PROBLEM STATEMENT.
Out of the material that follows, write out exactly the lines from the line with "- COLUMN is" to the line with "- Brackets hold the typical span", both ends included, and no others.

DATA LISTING.
——————————
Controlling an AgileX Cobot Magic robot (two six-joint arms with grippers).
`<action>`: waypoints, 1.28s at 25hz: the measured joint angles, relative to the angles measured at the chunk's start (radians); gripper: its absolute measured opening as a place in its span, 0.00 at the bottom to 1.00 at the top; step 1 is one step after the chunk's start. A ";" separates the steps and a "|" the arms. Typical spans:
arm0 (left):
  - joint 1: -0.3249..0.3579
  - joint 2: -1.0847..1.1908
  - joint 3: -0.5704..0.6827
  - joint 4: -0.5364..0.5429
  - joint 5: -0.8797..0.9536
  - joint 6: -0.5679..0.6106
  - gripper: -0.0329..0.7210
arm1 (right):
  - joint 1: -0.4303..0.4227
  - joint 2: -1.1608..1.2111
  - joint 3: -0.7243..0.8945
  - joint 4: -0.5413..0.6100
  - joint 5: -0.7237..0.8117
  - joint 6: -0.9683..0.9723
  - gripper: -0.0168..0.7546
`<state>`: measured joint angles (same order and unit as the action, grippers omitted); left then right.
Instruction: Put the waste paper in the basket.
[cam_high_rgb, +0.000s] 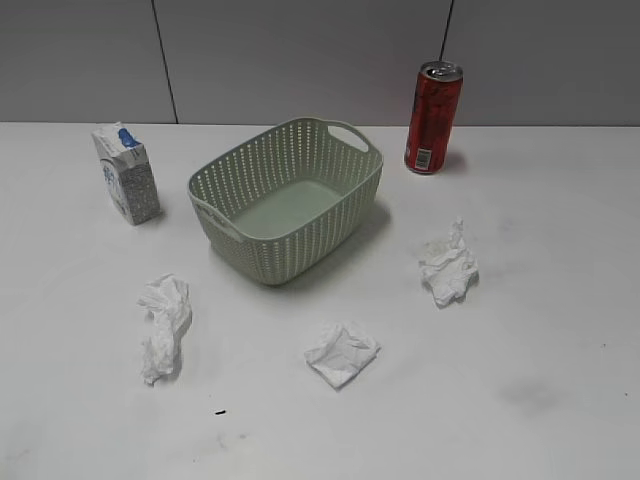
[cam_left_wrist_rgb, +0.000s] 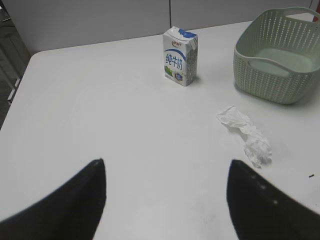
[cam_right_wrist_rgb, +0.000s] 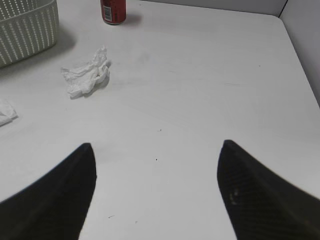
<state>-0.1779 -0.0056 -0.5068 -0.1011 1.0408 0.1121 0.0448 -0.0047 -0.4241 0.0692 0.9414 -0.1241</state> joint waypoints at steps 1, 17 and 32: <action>0.000 0.000 0.000 0.000 0.000 0.000 0.78 | 0.000 0.000 0.000 0.000 0.000 0.000 0.76; 0.000 0.000 0.000 0.005 0.000 0.000 0.77 | 0.000 0.000 0.000 0.000 0.000 0.000 0.76; 0.000 0.369 -0.016 -0.121 -0.142 0.049 0.83 | 0.000 0.000 0.000 0.000 0.000 0.000 0.76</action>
<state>-0.1779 0.3631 -0.5229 -0.2220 0.8992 0.1613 0.0448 -0.0047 -0.4241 0.0692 0.9414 -0.1241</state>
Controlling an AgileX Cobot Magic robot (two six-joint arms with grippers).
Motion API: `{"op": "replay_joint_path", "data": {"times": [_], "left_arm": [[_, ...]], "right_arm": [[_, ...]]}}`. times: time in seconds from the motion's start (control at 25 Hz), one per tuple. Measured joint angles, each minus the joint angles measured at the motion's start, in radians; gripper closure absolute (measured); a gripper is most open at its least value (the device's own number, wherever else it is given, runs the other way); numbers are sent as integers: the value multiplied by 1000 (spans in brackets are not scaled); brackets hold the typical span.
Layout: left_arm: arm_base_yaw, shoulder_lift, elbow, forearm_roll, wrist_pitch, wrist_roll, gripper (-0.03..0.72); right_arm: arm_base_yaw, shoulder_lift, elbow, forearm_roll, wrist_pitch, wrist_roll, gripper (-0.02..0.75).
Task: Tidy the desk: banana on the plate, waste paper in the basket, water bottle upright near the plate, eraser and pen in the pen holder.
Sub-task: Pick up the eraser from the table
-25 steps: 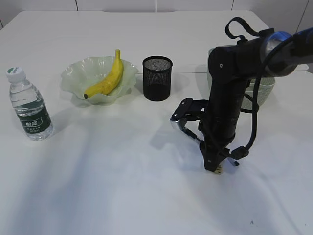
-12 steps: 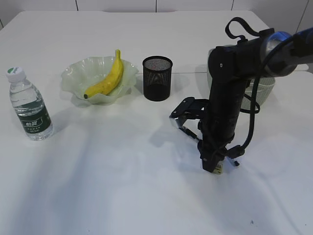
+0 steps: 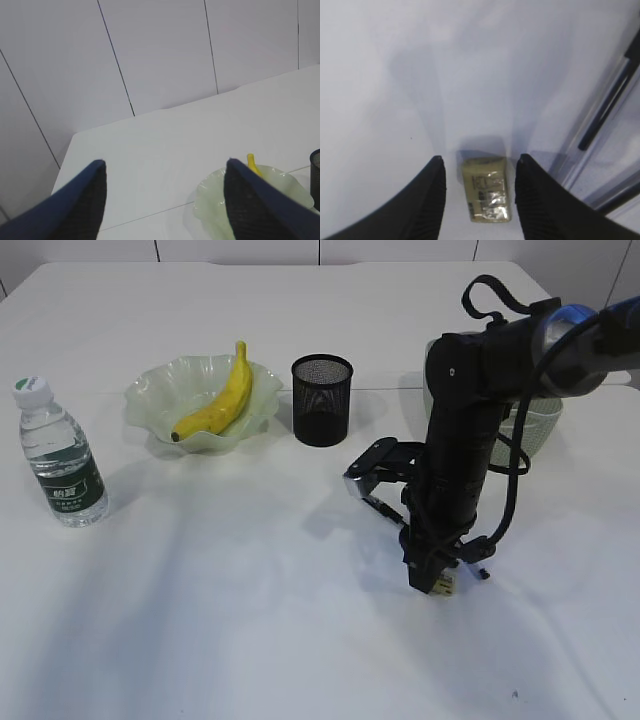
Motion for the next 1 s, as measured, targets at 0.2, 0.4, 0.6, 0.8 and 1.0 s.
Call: {"op": "replay_joint_path", "data": {"times": [0.2,0.4,0.6,0.8,1.0], "left_arm": [[0,0,0,-4,0,0,169],[0,0,0,-6,0,0,169],[0,0,0,-6,0,0,169],[0,0,0,-8,0,0,169],[0,0,0,-11,0,0,169]], "right_arm": [[0,0,0,0,0,11,393],[0,0,0,0,0,45,393],[0,0,0,-11,10,61,383],[0,0,0,-37,22,63,381],[0,0,0,-52,20,64,381]]}}
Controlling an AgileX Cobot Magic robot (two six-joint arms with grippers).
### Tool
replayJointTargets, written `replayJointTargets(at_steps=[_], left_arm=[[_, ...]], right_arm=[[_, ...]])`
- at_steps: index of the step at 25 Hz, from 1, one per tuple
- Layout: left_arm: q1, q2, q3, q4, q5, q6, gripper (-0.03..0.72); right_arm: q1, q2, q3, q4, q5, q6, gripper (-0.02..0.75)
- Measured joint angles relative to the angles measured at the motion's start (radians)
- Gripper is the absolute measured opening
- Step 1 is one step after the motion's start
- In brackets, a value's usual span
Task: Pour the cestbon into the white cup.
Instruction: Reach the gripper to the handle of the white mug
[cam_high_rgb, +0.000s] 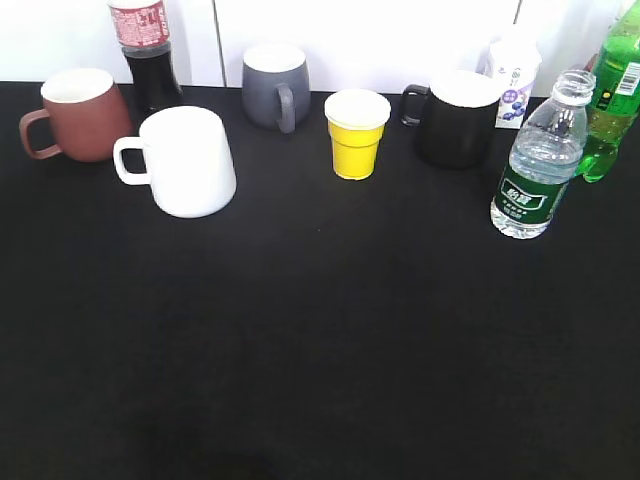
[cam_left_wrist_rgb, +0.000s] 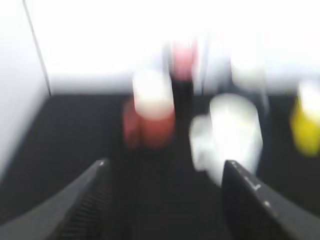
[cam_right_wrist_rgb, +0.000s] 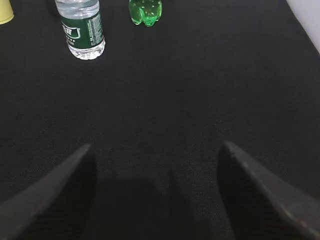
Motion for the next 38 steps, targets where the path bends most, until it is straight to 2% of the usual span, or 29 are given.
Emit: replayJointTargets(at_steps=[2,3,4,6,8,10,13,15,20,23,26,32,36,38], left_arm=[[-0.002,0.186,-0.011,-0.022,-0.304,0.014,0.527],[-0.011,0.229,-0.011,-0.032,-0.346,0.014,0.527],[-0.042,0.317,-0.011,-0.035,-0.44,0.015,0.527],[-0.17,0.521,0.031,-0.057,-0.696,0.015,0.527],[-0.207,0.609,0.078,-0.082,-0.822,0.015,0.527],[-0.217,0.723,0.213,-0.113,-0.984,0.015,0.527],[-0.217,0.822,0.346,-0.12,-1.213,0.015,0.527],[-0.217,0.962,0.361,-0.039,-1.336,0.015,0.512],[-0.217,1.217,0.361,-0.01,-1.63,0.014,0.475],[-0.217,1.282,0.339,-0.011,-1.674,0.011,0.474],[-0.216,1.325,0.223,-0.011,-1.633,0.011,0.472],[-0.214,1.455,0.104,-0.012,-1.602,0.01,0.47],[-0.175,1.472,0.028,-0.005,-1.594,0.01,0.468],[-0.156,1.506,-0.017,0.032,-1.586,0.01,0.422]], right_arm=[[0.0,0.0,0.0,0.0,0.0,0.0,0.572],[0.0,0.0,0.0,0.0,0.0,0.0,0.572],[0.0,0.0,0.0,0.0,0.0,0.0,0.572],[0.0,0.0,0.0,0.0,0.0,0.0,0.572],[0.0,0.0,0.0,0.0,0.0,0.0,0.572],[0.0,0.0,0.0,0.0,0.0,0.0,0.572],[0.0,0.0,0.0,0.0,0.0,0.0,0.572],[0.0,0.0,0.0,0.0,0.0,0.0,0.572],[0.0,0.0,0.0,0.0,0.0,0.0,0.572],[0.0,0.0,0.0,0.0,0.0,0.0,0.572],[0.0,0.0,0.0,0.0,0.0,0.0,0.572],[0.0,0.0,0.0,0.0,0.0,0.0,0.572],[0.0,0.0,0.0,0.0,0.0,0.0,0.572],[0.0,0.0,0.0,0.0,0.0,0.0,0.572]])
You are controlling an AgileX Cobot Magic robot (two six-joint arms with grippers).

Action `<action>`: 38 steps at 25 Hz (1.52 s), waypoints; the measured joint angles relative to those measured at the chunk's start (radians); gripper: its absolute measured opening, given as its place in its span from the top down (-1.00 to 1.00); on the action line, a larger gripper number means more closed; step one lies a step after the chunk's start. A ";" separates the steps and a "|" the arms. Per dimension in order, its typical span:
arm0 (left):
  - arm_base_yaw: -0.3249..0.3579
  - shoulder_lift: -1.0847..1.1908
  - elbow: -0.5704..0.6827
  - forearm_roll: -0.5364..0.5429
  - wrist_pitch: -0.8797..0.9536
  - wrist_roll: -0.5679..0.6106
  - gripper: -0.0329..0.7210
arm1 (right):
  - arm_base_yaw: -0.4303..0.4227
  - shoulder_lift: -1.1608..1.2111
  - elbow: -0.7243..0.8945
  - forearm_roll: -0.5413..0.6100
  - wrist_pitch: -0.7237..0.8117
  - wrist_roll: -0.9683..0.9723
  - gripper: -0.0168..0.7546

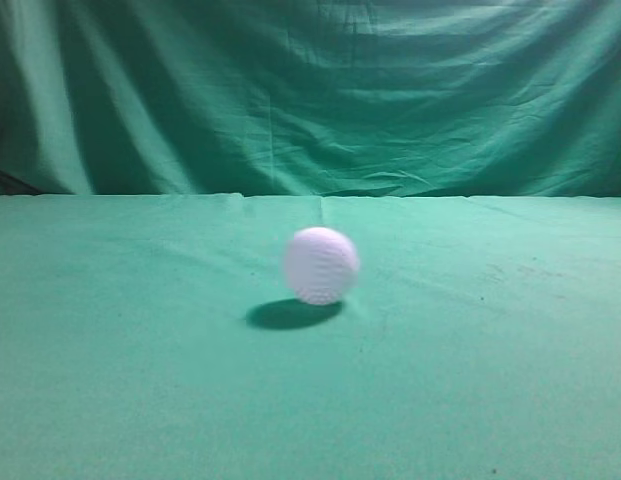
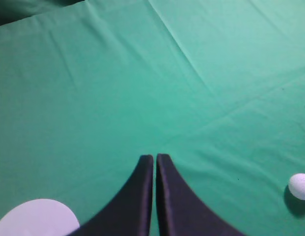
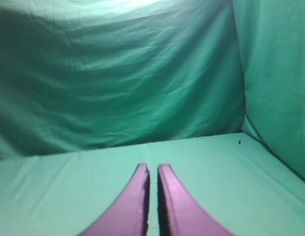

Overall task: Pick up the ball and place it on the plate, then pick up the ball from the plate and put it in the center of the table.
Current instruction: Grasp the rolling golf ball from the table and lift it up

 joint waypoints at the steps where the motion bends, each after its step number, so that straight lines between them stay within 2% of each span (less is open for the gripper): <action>1: -0.004 -0.027 0.051 -0.004 -0.027 0.006 0.91 | 0.000 0.033 -0.051 -0.005 0.042 -0.019 0.83; 6: -0.049 -0.155 0.241 -0.025 -0.145 0.051 0.91 | 0.000 0.288 -0.270 -0.020 0.313 -0.053 0.83; 11: -0.105 -0.300 0.398 -0.032 -0.234 0.068 0.91 | 0.000 0.537 -0.406 -0.004 0.515 -0.053 0.83; 15: -0.109 -0.434 0.501 -0.032 -0.277 0.068 0.91 | 0.007 0.666 -0.485 0.000 0.625 -0.084 0.83; 19: -0.109 -0.582 0.611 -0.025 -0.304 0.073 0.91 | 0.065 0.799 -0.581 -0.014 0.753 -0.126 0.83; 25: -0.109 -0.677 0.741 -0.025 -0.322 0.086 0.91 | 0.190 0.959 -0.637 -0.057 0.783 -0.131 0.83; 30: -0.109 -0.677 0.764 -0.025 -0.324 0.088 0.91 | 0.231 1.101 -0.679 -0.057 0.777 -0.129 0.83; 33: -0.109 -0.677 0.764 -0.025 -0.324 0.090 0.91 | 0.231 1.166 -0.700 -0.057 0.754 -0.133 0.47; 38: -0.109 -0.677 0.764 -0.025 -0.324 0.092 0.91 | 0.231 1.248 -0.708 -0.057 0.699 -0.137 -0.46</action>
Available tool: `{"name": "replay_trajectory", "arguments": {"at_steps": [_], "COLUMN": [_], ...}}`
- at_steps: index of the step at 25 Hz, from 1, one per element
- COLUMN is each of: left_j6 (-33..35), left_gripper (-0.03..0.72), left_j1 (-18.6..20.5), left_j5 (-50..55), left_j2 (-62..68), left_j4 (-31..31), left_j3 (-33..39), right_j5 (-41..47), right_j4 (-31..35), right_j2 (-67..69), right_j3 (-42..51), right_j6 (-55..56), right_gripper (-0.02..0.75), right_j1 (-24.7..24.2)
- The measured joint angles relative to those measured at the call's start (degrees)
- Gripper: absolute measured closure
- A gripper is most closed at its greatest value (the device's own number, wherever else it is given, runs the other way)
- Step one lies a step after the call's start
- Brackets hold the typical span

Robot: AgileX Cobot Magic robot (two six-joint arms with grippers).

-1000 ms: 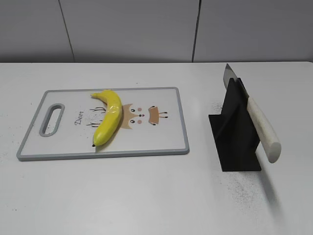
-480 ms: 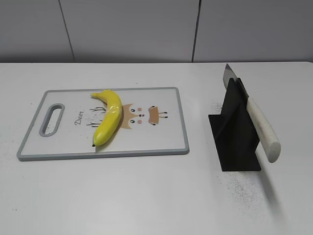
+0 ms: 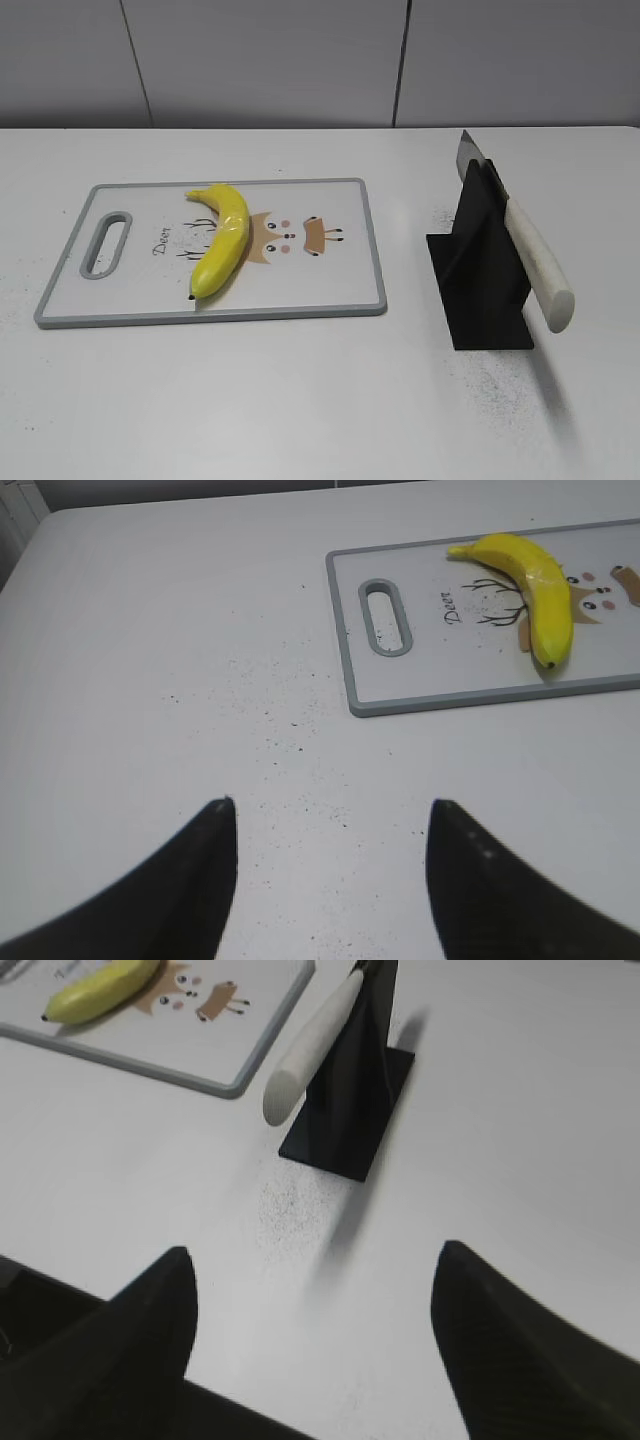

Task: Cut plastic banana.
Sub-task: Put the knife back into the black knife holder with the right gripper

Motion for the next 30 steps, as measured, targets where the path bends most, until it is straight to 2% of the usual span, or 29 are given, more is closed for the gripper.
{"name": "replay_trajectory", "arguments": {"at_steps": [4, 18, 20, 30], "left_j6": [0.0, 0.0, 0.0, 0.0], "left_gripper": [0.127, 0.127, 0.127, 0.127], "left_j1": [0.0, 0.0, 0.11, 0.44], "left_j5": [0.0, 0.0, 0.0, 0.0], "left_j2": [-0.01, -0.01, -0.01, -0.01], "left_j4": [0.0, 0.05, 0.05, 0.05], "left_j3": [0.0, 0.0, 0.0, 0.0], "right_j5": [0.12, 0.2, 0.25, 0.27], "right_j4": [0.0, 0.0, 0.0, 0.0], "right_j2": [-3.64, -3.72, -3.72, -3.72], "right_j3": [0.0, 0.0, 0.0, 0.0], "right_j6": [0.0, -0.05, -0.05, -0.12], "right_gripper": [0.187, 0.187, 0.187, 0.187], "right_j1": [0.0, -0.44, -2.5, -20.6]}}
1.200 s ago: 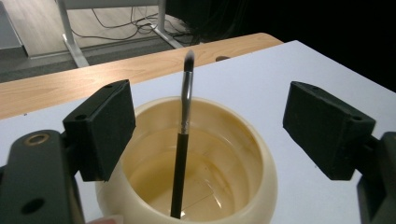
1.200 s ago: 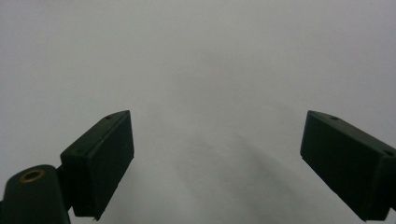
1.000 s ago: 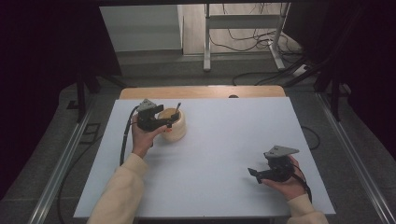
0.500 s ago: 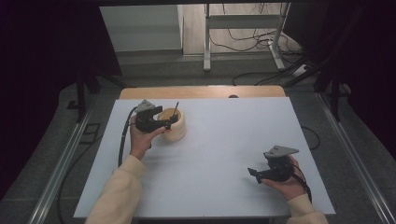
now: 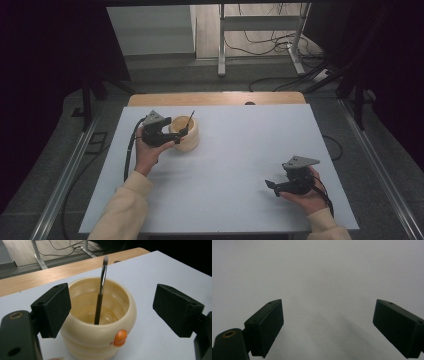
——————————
TASK RESPONSE.
- COLUMN is each of: left_j6 (-33..35), left_gripper (-0.03..0.72), left_j1 (-18.6..20.5), left_j5 (-50..55), left_j2 (-62..68), left_j4 (-31..31), left_j3 (-33..39), right_j5 (-41..47), right_j4 (-31..35), right_j2 (-67..69), right_j3 (-42..51), right_j6 (-55..56), right_gripper (-0.02..0.75), right_j1 (-24.7..24.2)
- The measured joint angles relative to those measured at the call's start (degrees)
- Gripper: absolute measured closure
- A gripper is most closed at its greatest value (the device's own number, wherever else it is given, runs the other way)
- Step one lies a step after the call's start
- Brackets hold the typical span

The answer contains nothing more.